What specific papers did Ralph Baric and Shi Zhengli co‑author, and what experiments did those papers describe?

1. The 2015 chimera paper: what it was and who did what

The 2015 collaboration commonly cited involved a chimeric SARS‑related coronavirus that combined a spike (receptor‑binding) sequence from a bat virus discovered by Shi’s team (SHC014/WIV1 family) with a mouse‑adapted SARS‑CoV backbone, and the paper reported that this constructed virus could infect human cells and cause disease in mice—work described as creating an "artificial virus" or chimera ^{[2] [3] [1]}. Multiple outlets summarize that Baric’s lab synthesized and tested the chimeric constructs and performed mouse pathogenesis experiments at University of North Carolina, while Shi’s group contributed the bat virus sequences and field samples; Baric has stated Shi provided sequences before publication, which justified co‑authorship ^{[3] [1] [4]}.

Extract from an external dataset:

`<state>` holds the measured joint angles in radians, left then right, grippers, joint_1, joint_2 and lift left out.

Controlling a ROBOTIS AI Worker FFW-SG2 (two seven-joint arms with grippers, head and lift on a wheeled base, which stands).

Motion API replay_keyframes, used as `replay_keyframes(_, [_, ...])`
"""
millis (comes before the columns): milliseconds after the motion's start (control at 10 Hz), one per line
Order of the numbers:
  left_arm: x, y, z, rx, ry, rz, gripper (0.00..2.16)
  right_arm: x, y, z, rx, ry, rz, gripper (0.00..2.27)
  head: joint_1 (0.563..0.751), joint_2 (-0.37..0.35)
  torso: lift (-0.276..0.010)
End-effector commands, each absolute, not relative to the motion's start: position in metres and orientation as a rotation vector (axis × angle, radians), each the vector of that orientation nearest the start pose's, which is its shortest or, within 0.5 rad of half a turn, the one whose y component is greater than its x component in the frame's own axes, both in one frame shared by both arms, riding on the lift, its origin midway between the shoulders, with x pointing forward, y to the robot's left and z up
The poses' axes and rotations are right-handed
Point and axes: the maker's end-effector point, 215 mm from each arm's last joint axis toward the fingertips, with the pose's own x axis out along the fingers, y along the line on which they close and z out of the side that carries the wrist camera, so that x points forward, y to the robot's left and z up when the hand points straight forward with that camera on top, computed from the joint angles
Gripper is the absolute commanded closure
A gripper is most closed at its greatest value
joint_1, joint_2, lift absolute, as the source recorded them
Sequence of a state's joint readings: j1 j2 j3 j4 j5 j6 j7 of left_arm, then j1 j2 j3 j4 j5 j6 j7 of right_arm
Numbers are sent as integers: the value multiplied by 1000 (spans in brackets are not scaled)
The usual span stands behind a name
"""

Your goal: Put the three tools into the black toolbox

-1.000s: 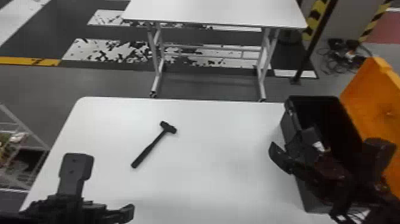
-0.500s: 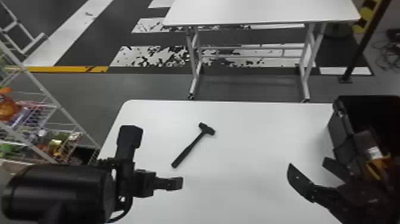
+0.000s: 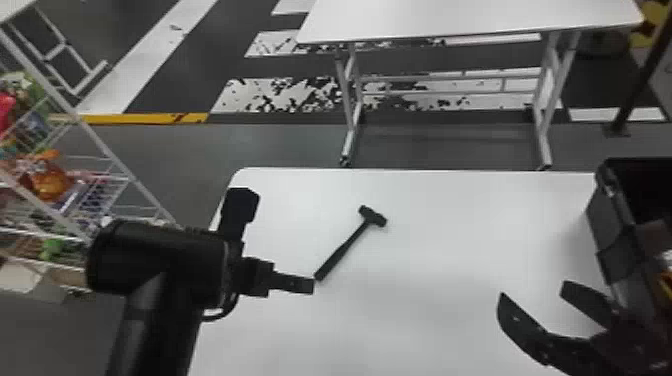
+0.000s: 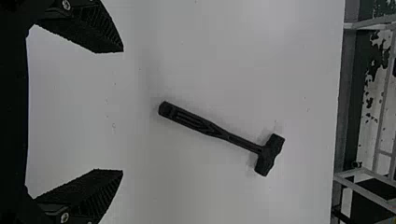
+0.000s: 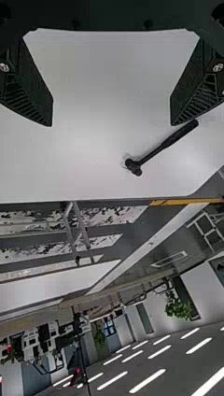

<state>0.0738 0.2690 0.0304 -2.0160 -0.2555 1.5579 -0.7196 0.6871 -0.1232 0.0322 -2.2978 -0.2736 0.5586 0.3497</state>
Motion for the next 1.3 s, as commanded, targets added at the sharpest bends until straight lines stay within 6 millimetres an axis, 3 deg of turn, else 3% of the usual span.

2. MERS‑related spike‑cleavage engineering papers and furin site work

Reporting and interpretive essays identify a separate 2014–2015 thread in which Baric and Shi (and other authors such as Fang Li and Lanying Du) appear on papers studying spike protein determinants of entry, including experiments that engineered or probed furin cleavage sites and glycan alterations to enable MERS‑like or HKU4 viruses to use human ACE2 or to enter human cells ^{[5] [6]}. Accounts say those studies showed that specific mutations or the introduction of cleavage motifs could alter receptor usage or cell entry properties—findings later cited in discussions about how cleavage sites affect transmissibility ^{[5] [6]}.

3. Later recombination and hybridization studies reported in 2017 and related work

Summaries in Shi’s biographies and journalism note a 2017 paper from Wuhan authors about recombining genetic elements from several bat coronaviruses to create hybrid strains to study transmissibility and virulence in human cells, and that Shi was an author on further genetic‑engineering collaborations with Baric around that period ^[5]. Source summaries place that 2017 work in the broader research program of cataloging bat coronaviruses and experimentally testing spike function, though specific methodological details and the exact division of laboratory work between UNC and WIV are described differently across accounts ^{[5] [4]}.

4. Disputes, framing, and what the sources do and don’t show

Contemporaneous reporting frames these papers as foundational science that exposed risks and informed pandemic debates, and critics label some experiments as gain‑of‑function or risky because they increased a virus’s ability to infect human cells; defenders stress the scientific rationale—vaccine and drug research—and say the teams did not create a "supervirus" or transfer live chimeras to collaborators ^{[1] [2] [4]}. The public record assembled in these sources supports specific factual points—chimeric constructs combining bat spikes with SARS backbones, in vitro human‑cell infectivity tests, and mouse pathogenesis studies done at UNC—but does not settle all procedural questions such as which viral clones or materials changed hands between labs or every experimental step taken at each site ^{[1] [3] [4]}.

5. Bottom line for the record

The clearest, repeatedly cited paper involving direct Baric–Shi collaboration is the mid‑2010s chimeric SARS‑related coronavirus study that combined bat spike sequences (from Shi’s field work) with a SARS backbone and reported infection of human cells and disease in mice, and related papers from 2014–2017 studied spike mutations, furin cleavage motifs, and engineered changes that altered human‑cell entry—experiments documented in profiles and reporting summarizing Baric and Shi’s joint work ^{[1] [2] [3] [5] [6]}. The sources agree on the broad experimental descriptions but diverge on attribution of hands‑on lab steps and on interpreting risk, and the provided reporting does not fully resolve every procedural detail about material transfer or lab locations ^{[1] [3] [4]}.